> [What needs to be done] Could you report every line from the entries that includes the word "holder"?

(Dataset excerpts)

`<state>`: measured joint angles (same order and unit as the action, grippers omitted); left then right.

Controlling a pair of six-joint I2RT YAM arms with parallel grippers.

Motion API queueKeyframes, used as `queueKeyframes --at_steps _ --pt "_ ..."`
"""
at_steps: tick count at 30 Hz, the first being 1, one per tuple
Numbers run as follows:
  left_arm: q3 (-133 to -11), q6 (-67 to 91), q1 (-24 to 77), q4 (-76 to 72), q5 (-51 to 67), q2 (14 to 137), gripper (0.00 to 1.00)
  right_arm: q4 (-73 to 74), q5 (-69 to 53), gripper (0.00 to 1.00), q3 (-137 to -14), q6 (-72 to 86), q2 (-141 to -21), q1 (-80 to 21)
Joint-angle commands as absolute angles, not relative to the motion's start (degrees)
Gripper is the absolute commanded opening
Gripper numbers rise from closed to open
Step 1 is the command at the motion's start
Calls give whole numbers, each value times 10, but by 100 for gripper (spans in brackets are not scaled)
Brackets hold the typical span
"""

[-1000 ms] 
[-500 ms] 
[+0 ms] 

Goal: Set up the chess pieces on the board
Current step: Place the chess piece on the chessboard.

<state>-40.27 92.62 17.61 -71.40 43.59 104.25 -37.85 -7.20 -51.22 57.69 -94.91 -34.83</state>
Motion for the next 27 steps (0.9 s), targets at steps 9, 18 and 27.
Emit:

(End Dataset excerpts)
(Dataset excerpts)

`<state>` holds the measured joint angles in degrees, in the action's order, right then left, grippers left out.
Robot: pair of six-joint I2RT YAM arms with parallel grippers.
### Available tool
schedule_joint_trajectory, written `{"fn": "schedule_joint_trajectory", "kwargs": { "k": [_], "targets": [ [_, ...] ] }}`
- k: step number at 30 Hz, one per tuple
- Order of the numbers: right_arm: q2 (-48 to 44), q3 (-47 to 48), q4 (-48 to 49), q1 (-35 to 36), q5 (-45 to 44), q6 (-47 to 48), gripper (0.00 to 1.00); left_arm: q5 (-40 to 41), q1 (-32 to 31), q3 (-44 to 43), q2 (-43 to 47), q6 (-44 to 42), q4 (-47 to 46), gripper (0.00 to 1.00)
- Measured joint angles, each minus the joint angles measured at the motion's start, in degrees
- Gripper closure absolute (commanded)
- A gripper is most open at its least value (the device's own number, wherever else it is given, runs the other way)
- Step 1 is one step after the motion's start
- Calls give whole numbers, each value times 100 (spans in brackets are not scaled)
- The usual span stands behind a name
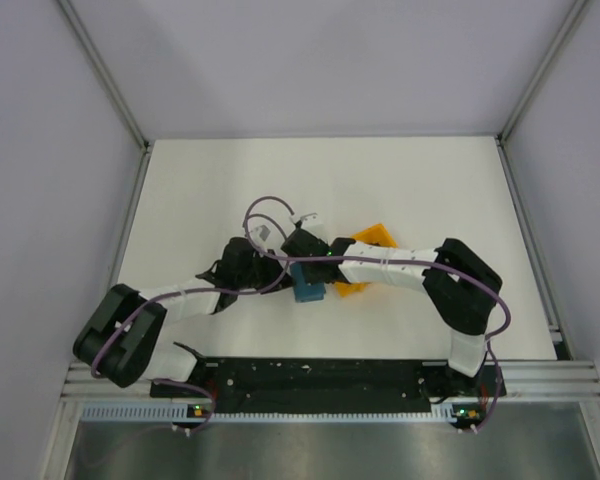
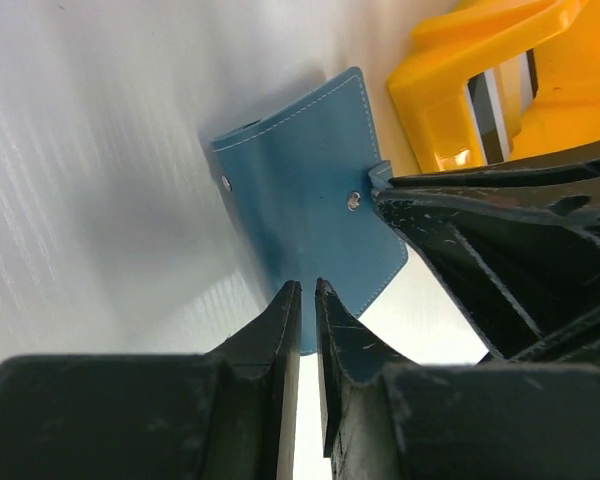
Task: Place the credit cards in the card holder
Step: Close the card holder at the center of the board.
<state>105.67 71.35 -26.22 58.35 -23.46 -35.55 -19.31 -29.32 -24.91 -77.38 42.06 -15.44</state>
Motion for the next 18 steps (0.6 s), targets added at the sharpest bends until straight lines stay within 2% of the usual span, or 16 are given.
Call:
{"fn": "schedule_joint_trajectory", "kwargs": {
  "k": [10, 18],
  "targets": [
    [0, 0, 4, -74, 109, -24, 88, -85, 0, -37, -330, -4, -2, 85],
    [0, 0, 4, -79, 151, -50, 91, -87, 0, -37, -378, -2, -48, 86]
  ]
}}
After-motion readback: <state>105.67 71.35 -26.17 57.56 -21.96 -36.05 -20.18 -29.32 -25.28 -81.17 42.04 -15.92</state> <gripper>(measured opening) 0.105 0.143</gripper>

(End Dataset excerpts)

> [Task answer]
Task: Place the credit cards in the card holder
Step: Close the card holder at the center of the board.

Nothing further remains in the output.